What Nancy Thayer does brilliantly - to the point I wish she would write a volume of poetry with her beautiful language that floats above the mundane - is description. Page 48 rings like magic with phrases like "...Quaker ladies and shad bushes bloom in bridal profusion...scarlet wood lilies play like children in the breeze." It almost feels like something lovely is coming, that the reading is going to be worthwhile after all, that we've hit a vein here, and the story will go with it.
Alas, the story stays on the level of pre-teen giggling girls, even through very graphic (but devoid of actual emotion) sex. I just hated the whole message that being adult meant being a slut, and that it was happily accepted as normal. Maggie declares she doesn't want to "do that dating stuff" because she has plans for her life that don't include pregnancy. So a date is just a quick rut? I thought a date was a movie, a pizza, a walk on the beach and picnic. Is this what some young girls think, that to call anything a "date" automatically means intercourse? That you can't be attracted to someone and have some personal control? The whole between-the-lines message of the book centers around Emily and Maggie blooming to womanhood, awakening to sexual desire and of course, acting on it as soon as they find a willing partner. Naturally there are "hot" young men galore on Nantucket.

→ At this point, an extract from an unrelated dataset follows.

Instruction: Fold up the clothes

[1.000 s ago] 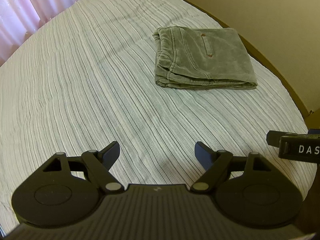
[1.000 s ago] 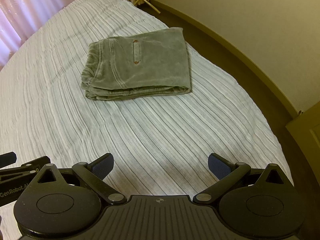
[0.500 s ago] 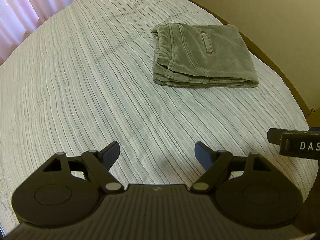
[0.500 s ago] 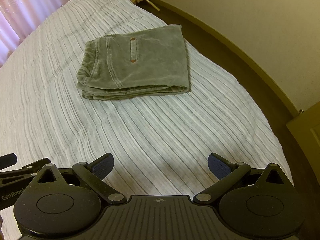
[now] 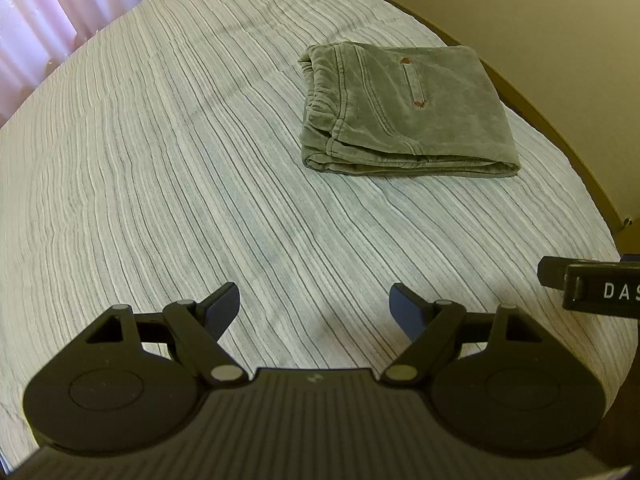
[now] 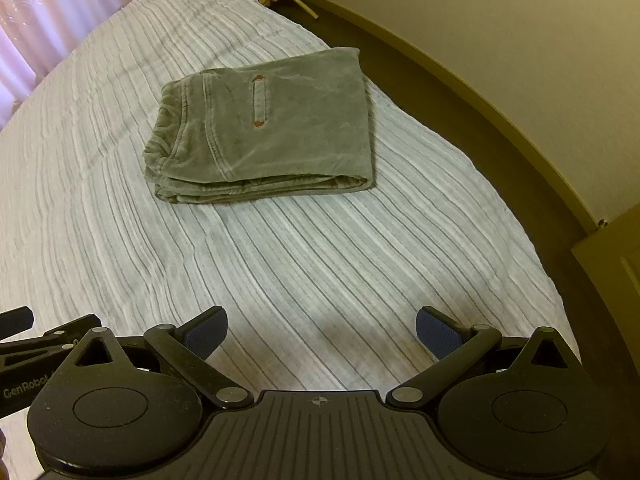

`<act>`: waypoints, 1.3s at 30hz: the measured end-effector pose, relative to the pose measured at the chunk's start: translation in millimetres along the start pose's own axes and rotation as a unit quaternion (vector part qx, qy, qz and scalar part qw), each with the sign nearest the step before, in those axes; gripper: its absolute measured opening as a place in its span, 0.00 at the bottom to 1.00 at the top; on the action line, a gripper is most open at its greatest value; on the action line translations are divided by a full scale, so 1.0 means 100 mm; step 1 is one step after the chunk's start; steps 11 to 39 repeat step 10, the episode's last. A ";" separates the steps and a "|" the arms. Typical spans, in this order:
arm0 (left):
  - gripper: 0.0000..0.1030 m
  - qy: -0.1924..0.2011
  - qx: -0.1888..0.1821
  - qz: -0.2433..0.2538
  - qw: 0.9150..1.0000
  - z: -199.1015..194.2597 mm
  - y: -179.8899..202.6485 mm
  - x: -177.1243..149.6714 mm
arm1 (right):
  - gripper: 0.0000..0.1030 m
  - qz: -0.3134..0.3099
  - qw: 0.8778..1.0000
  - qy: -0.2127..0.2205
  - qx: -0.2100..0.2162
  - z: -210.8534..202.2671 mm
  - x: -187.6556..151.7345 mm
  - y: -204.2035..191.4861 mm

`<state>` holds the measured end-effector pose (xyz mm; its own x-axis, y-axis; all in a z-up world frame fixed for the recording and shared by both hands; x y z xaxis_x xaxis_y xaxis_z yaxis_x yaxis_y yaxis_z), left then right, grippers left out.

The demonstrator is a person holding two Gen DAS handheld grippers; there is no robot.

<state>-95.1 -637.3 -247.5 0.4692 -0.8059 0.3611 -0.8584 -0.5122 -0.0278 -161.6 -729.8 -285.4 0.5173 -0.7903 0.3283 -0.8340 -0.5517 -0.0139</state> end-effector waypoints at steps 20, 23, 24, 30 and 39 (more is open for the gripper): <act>0.77 0.012 0.003 -0.004 1.000 0.00 0.07 0.11 | 1.00 0.001 1.000 0.002 0.006 0.00 0.07 0.09; 0.77 0.012 0.003 -0.004 1.000 0.00 0.07 0.11 | 1.00 0.001 1.000 0.002 0.006 0.00 0.07 0.09; 0.77 0.012 0.003 -0.004 1.000 0.00 0.07 0.11 | 1.00 0.001 1.000 0.002 0.006 0.00 0.07 0.09; 0.77 0.012 0.003 -0.004 1.000 0.00 0.07 0.11 | 1.00 0.001 1.000 0.002 0.006 0.00 0.07 0.09; 0.77 0.012 0.003 -0.004 1.000 0.00 0.07 0.11 | 1.00 0.001 1.000 0.002 0.006 0.00 0.07 0.09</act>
Point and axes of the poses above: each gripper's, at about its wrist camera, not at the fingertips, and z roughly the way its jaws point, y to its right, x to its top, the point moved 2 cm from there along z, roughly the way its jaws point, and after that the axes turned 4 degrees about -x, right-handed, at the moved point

Then back to the language and writing itself. If Thayer had allowed the level of writing to develop along with Maggie and Emily, if it had aged as they did, given them some introspection, some feelings about their lives, I might have accepted the graphic sex as part of a coming of age story. But by the end, when the girls are thirty-somethings, we still tread in shallow puddles. "She showers, washes her hair, blows it dry, taming it with hot rollers while she applies eye shadow, eye liner, mascara, blush, lip gloss, reminding herself that this isn't a date, this is dinner with Tyler, an old friend..." (At least she's not planning seducing him at that moment) I just can't get over the grocery list of makeup application, as if that's part of the story. Tyler's so lame as to think she had a child because she'd once found a soul-mate, the love of her life. Maggie smilingly tells poor old, good old dependable Tyler, that her daughter is the result of a one-night stand. He's just such a lump to think sex meant love, isn't he?
All in all, this novel is a glib, professionally written piece. Thayer is uniquely talented as a writer. I just wish she'd do something else. Bottom line, if you hope to teach your daughters morals or character, or if you yourself own any, I'd pass on this. Not recommended.